A verbatim copy of each record is required.
━━━━━━━━━━━━━━━━
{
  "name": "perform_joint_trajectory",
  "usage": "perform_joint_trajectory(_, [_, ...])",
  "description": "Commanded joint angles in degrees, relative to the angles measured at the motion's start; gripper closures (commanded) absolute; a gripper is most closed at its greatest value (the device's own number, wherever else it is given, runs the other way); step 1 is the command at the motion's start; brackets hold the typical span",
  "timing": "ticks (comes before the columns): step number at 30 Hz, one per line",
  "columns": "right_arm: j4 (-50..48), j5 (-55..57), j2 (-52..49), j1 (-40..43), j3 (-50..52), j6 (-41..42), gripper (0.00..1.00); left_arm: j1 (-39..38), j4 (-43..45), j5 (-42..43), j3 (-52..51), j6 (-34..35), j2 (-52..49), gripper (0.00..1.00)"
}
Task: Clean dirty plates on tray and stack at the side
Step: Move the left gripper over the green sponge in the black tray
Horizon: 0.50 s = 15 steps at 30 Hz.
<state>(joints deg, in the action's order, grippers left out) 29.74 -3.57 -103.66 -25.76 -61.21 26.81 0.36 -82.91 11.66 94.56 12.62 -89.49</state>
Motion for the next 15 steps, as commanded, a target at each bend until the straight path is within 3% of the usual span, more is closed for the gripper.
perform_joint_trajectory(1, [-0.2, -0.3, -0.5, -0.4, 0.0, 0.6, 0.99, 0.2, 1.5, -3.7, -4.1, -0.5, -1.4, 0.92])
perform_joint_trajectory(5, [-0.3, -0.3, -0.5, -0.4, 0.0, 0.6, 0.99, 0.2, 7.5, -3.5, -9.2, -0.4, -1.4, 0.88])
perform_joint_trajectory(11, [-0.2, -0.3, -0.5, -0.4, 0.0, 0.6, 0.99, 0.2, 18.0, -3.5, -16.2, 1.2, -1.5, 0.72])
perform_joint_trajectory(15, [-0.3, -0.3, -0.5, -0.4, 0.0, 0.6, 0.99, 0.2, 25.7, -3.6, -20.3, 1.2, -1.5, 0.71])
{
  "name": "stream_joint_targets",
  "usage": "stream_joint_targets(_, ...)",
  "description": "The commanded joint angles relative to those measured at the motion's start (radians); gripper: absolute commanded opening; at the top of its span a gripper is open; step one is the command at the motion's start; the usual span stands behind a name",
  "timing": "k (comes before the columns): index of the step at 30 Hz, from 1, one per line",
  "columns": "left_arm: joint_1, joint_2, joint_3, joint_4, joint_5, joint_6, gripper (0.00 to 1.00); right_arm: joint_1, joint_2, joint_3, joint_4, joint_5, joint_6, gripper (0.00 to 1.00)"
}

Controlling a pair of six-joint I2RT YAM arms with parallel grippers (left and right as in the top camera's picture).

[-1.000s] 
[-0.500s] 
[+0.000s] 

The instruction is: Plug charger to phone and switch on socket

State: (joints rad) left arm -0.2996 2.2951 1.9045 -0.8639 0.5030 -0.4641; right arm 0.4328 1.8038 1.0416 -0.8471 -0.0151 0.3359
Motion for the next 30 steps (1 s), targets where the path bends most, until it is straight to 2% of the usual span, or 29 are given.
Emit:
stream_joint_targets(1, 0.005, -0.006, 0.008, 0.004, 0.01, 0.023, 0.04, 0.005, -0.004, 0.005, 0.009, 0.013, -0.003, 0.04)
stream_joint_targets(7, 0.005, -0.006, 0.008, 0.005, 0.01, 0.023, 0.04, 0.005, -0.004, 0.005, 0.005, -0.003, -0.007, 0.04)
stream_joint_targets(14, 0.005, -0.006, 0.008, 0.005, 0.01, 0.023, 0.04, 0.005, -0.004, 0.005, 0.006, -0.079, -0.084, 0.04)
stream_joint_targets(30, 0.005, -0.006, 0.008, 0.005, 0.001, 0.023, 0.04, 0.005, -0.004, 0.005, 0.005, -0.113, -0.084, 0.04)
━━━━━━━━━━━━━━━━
**RESULT FOR THIS TASK:**
{
  "name": "perform_joint_trajectory",
  "usage": "perform_joint_trajectory(_, [_, ...])",
  "description": "Commanded joint angles in degrees, relative to the angles measured at the motion's start; gripper closures (commanded) absolute; a gripper is most closed at its greatest value (the device's own number, wherever else it is given, runs the other way); step 1 is the command at the motion's start; brackets hold the typical span",
  "timing": "ticks (comes before the columns): step number at 30 Hz, one per line",
  "columns": "right_arm: j4 (-50..48), j5 (-55..57), j2 (-52..49), j1 (-40..43), j3 (-50..52), j6 (-41..42), gripper (0.00..1.00); left_arm: j1 (-39..38), j4 (-43..45), j5 (-42..43), j3 (-52..51), j6 (-34..35), j2 (-52..49), gripper (0.00..1.00)"
}
Task: Clean dirty plates on tray and stack at the side
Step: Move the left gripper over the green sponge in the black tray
Horizon: 0.50 s = 15 steps at 30 Hz.
<state>(joints deg, in the action's order, grippers left out) 29.74 -3.57 -103.66 -25.76 -61.21 26.81 0.36 -82.91 11.66 94.56 12.62 -89.49</state>
Motion for the next 15 steps, as commanded, a target at each bend until the straight path is within 3% of the usual span, more is closed for the gripper.
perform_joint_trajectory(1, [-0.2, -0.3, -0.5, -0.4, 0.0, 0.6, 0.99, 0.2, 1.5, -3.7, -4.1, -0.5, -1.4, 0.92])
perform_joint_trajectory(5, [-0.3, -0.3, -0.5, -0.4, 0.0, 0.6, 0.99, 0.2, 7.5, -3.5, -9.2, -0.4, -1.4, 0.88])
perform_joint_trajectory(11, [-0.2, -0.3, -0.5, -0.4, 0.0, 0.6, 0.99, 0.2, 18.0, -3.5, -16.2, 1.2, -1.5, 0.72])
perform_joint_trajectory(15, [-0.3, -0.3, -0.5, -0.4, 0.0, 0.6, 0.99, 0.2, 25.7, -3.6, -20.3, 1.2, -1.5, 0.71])
{
  "name": "stream_joint_targets",
  "usage": "stream_joint_targets(_, ...)",
  "description": "The commanded joint angles relative to those measured at the motion's start (radians); gripper: absolute commanded opening; at the top of its span a gripper is open; step one is the command at the motion's start; the usual span stands behind a name",
  "timing": "k (comes before the columns): index of the step at 30 Hz, from 1, one per line",
  "columns": "left_arm: joint_1, joint_2, joint_3, joint_4, joint_5, joint_6, gripper (0.00 to 1.00); right_arm: joint_1, joint_2, joint_3, joint_4, joint_5, joint_6, gripper (0.00 to 1.00)"
}

Controlling a pair of six-joint I2RT YAM arms with parallel grippers (left and right as in the top camera's picture).

[-1.000s] 
[-0.500s] 
[+0.000s] 

The instruction is: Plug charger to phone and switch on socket

State: (joints rad) left arm -0.2996 2.2951 1.9045 -0.8639 0.5030 -0.4641; right arm 0.4328 1.8038 1.0416 -0.8471 -0.0151 0.3359
Motion for the next 30 steps (1 s), targets where the path bends most, until it is straight to 2% of the usual span, or 29 are given.
Emit:
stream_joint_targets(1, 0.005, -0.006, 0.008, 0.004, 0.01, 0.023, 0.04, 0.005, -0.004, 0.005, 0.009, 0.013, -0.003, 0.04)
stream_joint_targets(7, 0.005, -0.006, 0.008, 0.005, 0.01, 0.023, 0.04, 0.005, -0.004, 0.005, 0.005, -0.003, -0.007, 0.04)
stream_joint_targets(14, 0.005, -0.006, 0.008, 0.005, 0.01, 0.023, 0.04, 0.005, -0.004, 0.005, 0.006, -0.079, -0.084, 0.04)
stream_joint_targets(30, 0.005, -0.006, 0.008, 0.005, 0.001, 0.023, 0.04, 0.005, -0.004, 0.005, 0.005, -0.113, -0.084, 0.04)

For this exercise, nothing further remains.